環八の渋滞を避けつつ、10時から品質チェックの地鎮祭立会いへ。
ご依頼者に初めてお会いしたのは2月。
その後、当初予定していた業者さんの対応や図面の内容内容の問題から、施工業者さんを変更。
今日に至りました。
地鎮祭後のお父様のスピーチに、建物が出来上がったような気になってしまいました。
ここまでの道のりは長かったものの、家づくりは始まったばかりです。
完成まで、新しい住まいづくりを見届けます。
地鎮祭の後は、品質チェック地下室物件の配筋検査へ。現場が近かったため、すぐに到着。
今回は壁部分の配筋。
綺麗に配筋が組みあがっています。
普段、配筋検査は1人で行うのがほとんど。
そのため、定規(別名バカ定規、バカなんても言われます)を固定するための洗濯バサミを使ったり、鉄筋を結んでいる結束線を利用して、鉄筋の撮影をしています。
今回は、地下室担当の現場監督さんがみえたため、撮影の補助をして頂きました。
ありがとうございます。
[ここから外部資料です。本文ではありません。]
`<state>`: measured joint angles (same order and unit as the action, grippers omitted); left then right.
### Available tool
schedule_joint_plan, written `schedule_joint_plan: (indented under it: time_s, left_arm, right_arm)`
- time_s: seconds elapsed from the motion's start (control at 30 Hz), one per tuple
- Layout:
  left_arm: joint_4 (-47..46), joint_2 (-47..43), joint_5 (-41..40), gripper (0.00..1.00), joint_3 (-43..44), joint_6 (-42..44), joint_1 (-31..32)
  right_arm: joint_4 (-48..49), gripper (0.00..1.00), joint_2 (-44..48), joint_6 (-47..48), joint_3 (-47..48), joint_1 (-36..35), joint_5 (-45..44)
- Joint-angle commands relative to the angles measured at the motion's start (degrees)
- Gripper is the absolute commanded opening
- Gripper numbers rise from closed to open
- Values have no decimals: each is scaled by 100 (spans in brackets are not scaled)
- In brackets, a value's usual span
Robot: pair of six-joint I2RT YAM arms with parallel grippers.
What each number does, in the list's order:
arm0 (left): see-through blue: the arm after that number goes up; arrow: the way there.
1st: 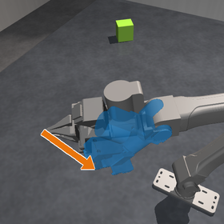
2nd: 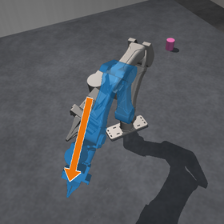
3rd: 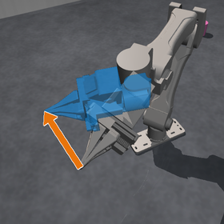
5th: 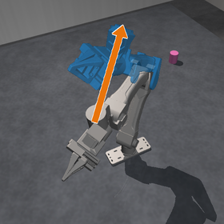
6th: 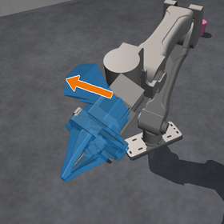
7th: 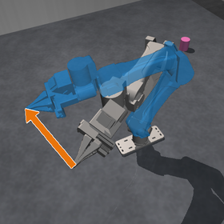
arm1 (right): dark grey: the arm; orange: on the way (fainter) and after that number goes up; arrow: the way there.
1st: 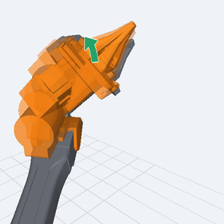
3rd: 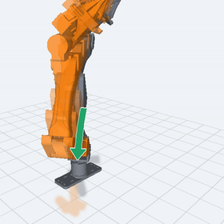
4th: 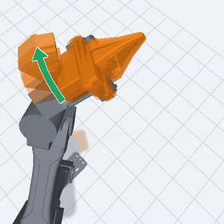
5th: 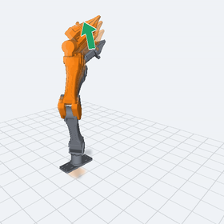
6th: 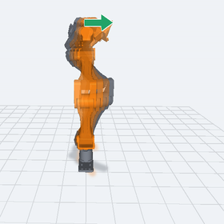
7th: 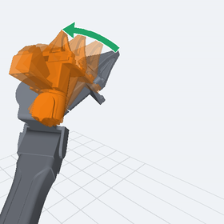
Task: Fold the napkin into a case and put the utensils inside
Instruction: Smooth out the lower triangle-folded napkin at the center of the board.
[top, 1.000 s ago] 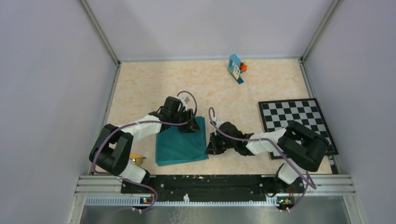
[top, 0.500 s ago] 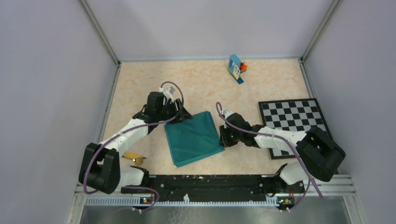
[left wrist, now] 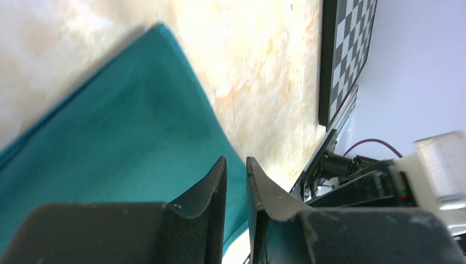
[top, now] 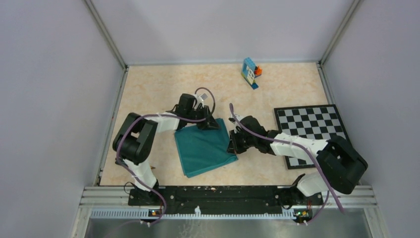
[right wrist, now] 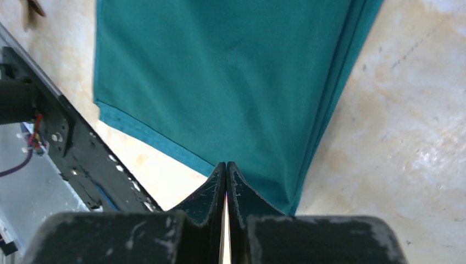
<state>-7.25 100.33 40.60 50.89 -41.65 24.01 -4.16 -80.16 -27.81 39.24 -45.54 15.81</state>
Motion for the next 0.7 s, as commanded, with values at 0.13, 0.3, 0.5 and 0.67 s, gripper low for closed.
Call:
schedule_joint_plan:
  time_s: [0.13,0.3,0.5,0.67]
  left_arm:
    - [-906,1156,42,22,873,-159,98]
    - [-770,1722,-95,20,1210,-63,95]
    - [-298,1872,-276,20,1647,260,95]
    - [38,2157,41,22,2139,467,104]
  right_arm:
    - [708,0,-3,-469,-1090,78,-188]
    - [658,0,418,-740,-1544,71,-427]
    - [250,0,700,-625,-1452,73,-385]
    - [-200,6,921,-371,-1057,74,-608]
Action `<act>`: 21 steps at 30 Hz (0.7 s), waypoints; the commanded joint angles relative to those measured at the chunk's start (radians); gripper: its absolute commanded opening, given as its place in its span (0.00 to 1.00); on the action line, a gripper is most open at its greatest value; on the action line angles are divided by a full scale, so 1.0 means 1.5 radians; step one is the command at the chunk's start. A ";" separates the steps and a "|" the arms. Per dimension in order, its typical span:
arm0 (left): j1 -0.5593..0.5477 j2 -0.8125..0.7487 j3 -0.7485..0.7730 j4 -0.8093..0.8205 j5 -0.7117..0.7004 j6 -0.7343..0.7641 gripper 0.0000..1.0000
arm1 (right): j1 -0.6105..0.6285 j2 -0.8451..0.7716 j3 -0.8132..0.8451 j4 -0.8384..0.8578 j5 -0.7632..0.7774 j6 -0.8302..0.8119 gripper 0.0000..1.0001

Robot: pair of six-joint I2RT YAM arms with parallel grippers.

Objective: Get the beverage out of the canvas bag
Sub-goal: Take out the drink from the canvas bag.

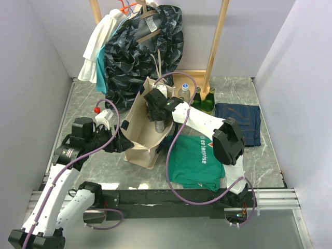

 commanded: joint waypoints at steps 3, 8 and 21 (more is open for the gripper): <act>-0.002 -0.010 -0.004 -0.006 0.002 0.010 0.73 | -0.003 -0.017 0.018 0.020 0.003 -0.006 0.00; -0.002 -0.009 -0.004 -0.007 0.000 0.010 0.73 | -0.004 -0.033 0.032 0.009 0.010 -0.015 0.00; -0.003 -0.016 -0.004 -0.005 -0.008 0.005 0.73 | 0.004 -0.071 0.031 0.024 0.011 -0.038 0.00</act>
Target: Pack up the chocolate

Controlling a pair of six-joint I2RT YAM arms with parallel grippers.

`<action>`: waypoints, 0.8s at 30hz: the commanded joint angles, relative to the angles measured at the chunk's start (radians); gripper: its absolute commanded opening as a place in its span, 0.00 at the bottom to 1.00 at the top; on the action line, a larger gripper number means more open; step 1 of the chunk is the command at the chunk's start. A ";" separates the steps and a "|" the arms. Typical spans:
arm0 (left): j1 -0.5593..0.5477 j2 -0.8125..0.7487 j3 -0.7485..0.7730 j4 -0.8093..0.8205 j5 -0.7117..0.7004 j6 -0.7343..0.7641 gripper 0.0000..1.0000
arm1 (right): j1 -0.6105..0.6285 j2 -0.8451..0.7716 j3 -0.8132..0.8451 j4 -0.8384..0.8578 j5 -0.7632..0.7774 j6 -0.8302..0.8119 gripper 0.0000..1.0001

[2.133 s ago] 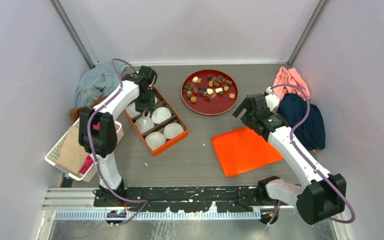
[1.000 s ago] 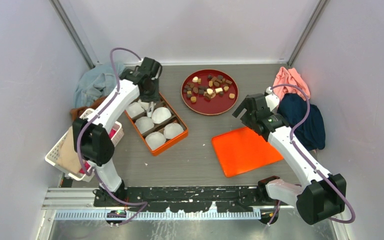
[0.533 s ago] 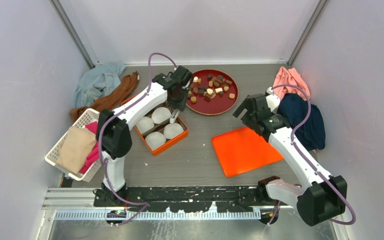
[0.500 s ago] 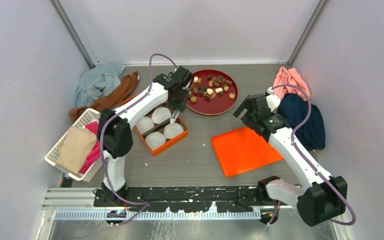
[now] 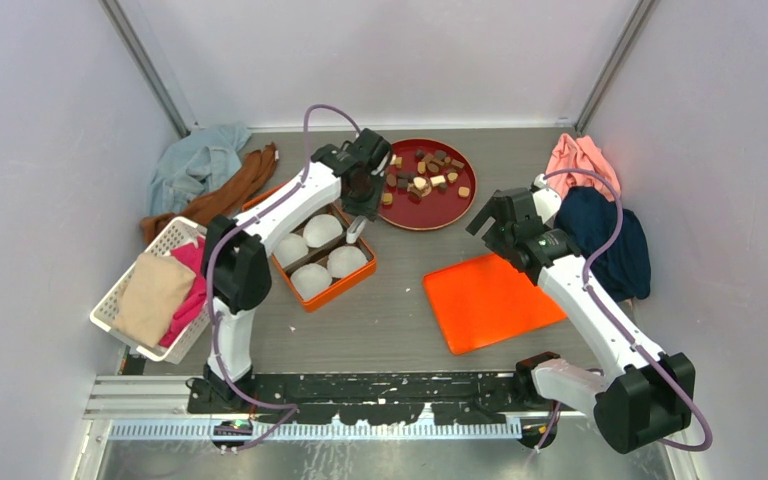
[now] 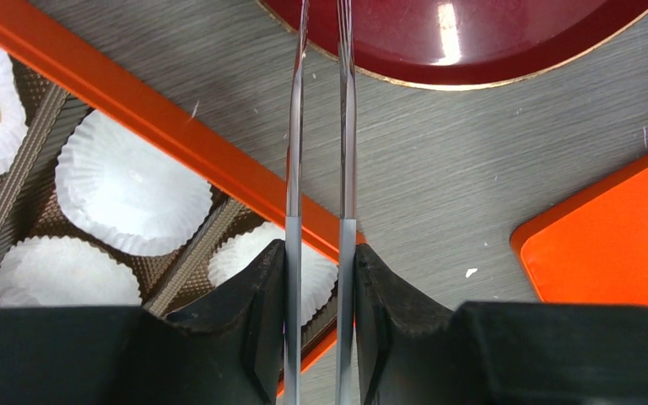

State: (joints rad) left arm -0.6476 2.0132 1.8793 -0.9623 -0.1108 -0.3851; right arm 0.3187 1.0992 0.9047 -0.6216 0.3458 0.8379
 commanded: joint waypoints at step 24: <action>-0.017 0.104 0.118 -0.012 0.007 0.005 0.45 | -0.003 -0.031 0.019 0.004 0.026 0.006 0.95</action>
State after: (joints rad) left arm -0.6598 2.1098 1.9484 -0.9859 -0.1036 -0.3851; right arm 0.3187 1.0992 0.9047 -0.6228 0.3466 0.8379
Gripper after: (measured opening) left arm 0.451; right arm 0.949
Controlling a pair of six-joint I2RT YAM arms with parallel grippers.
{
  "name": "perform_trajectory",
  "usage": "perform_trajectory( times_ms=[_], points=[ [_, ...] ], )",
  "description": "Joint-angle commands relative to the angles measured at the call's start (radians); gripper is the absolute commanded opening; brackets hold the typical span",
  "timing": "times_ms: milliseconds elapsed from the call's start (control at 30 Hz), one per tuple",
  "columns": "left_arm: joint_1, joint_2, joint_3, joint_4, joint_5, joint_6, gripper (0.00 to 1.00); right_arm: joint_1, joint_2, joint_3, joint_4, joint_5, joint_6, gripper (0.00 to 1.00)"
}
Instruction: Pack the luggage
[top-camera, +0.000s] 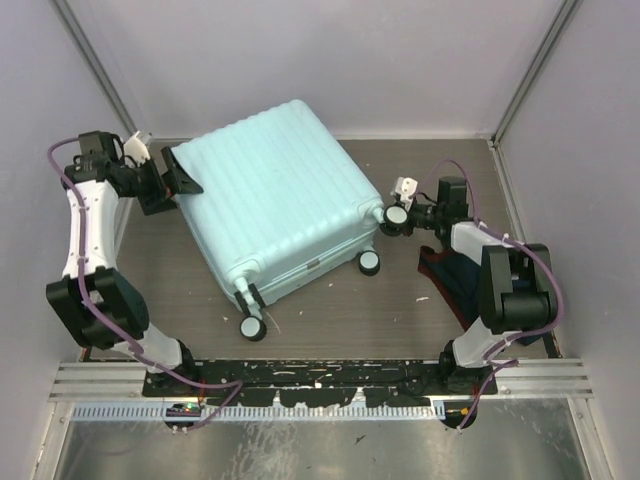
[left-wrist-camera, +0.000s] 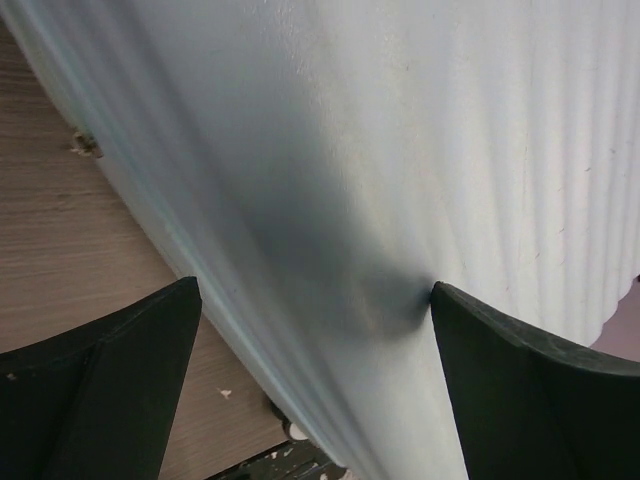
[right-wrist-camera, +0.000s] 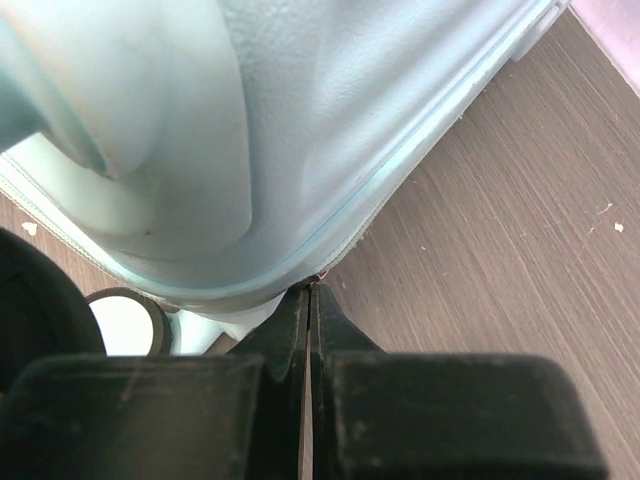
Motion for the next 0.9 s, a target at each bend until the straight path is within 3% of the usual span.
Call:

お礼に(?)その写真を1枚掲載。
配筋検査では、ダクトのスリーブの離れ距離に懸念があったため、工事全体を管理する監督さんに確認するよう依頼しました。
その後は、東京を北上。
上棟後、初めてご依頼者が現場にみえるため、その品質チェックの現場に向かいます。
現場に到着すると、ご依頼者と現場監督さんがみえました。
ご依頼者には、お子さんが生まれ、家族が1人増えていました。
すやすや眠っていて気持ちよさそう。
ご依頼者の感想では、思っていたより室内が明るかったとか。
今は足場と足場のシートがかかっていますので、足場を解体して内装が仕上がると、もっと明るくなりますよ!
コンビニで昼食を買い込み、高速道路で食べながら千葉に移動。
土台敷きの確認です。
この現場は金物工法。
型枠確認の際、図面には書かれていなかったホールダウン金物用のアンカーボルトを6本追加して頂いた現場です。
追加した理由は、金物の計算図(N値計算図)から金物の強度を追うと、ホールダウン用アンカーボルトが不足していたから。
ちなみに、そのホールダウン用アンカーボルトの表記は、基礎伏図と土台伏図にはありませんでした。
その後、(コンクリート打設後に)施工業者さんから私宛に電話でいろいろ問い合わせがありました。
木材の加工を担当したプレカット業者さんからも同様の問い合わせがあり、「なぜ、そんなことしたんですか」と、強い口調で言われました。
しかし、どう考えても、私には納得できない仕様だったので、追加して頂いたのです。
構造的に考えると基本的な事項だったのですが、それでも心配になってきたため、私よりも構造に詳しく、博士号を持っている後輩に聞いてみましたが、やはり、「それは、大下さんの言う通りだと思います」との答え。
その後も、今回の金物工法に関する技術資料を読み込みますが、やはり間違いはないと思うのです。
技術資料の確認で納得はしていたものの、土台敷きの現場を見るまでは心配で、正直、現場に来るのが憂鬱でした。
現場監督さんにお会いすると、開口1番、
「大下さんのおっしゃっていた通りでした。追加して頂いたホールダウンが無かったら大変なことでした。助かりました」
とのことで、ホッ。
結局、プレカット業者の図面間違いだったとのことです。
「なぜ、そんなことしたんですか」といっていたプレカット業者さん。
「それは、そちらの図面が間違っていたためです」と言い返してやりたい感じ。
多分、今回の施工業者さんから、プレカット業者には厳しい問い合わせがあったと思いますが・・・。
私が追加依頼したホールダウン用アンカーボルトは、6本で2,000円ほど。
しかし、ホールダウンが6本足りないために基礎を全て壊してやり直したとすると、30トンを越える産業廃棄物が生み出され、100万円を超える費用と、少なくとも3週間の工期が必要だったことでしょう。
かなりの棟数をさばいているこのプレカット屋さん。
他の現場で、同様の事故が起きていないことを願います。
とりあえず、今回品質チェックのご依頼を頂いた現場が、耐震性不足になることを未然に防ぐことができて、本当にホッとしました。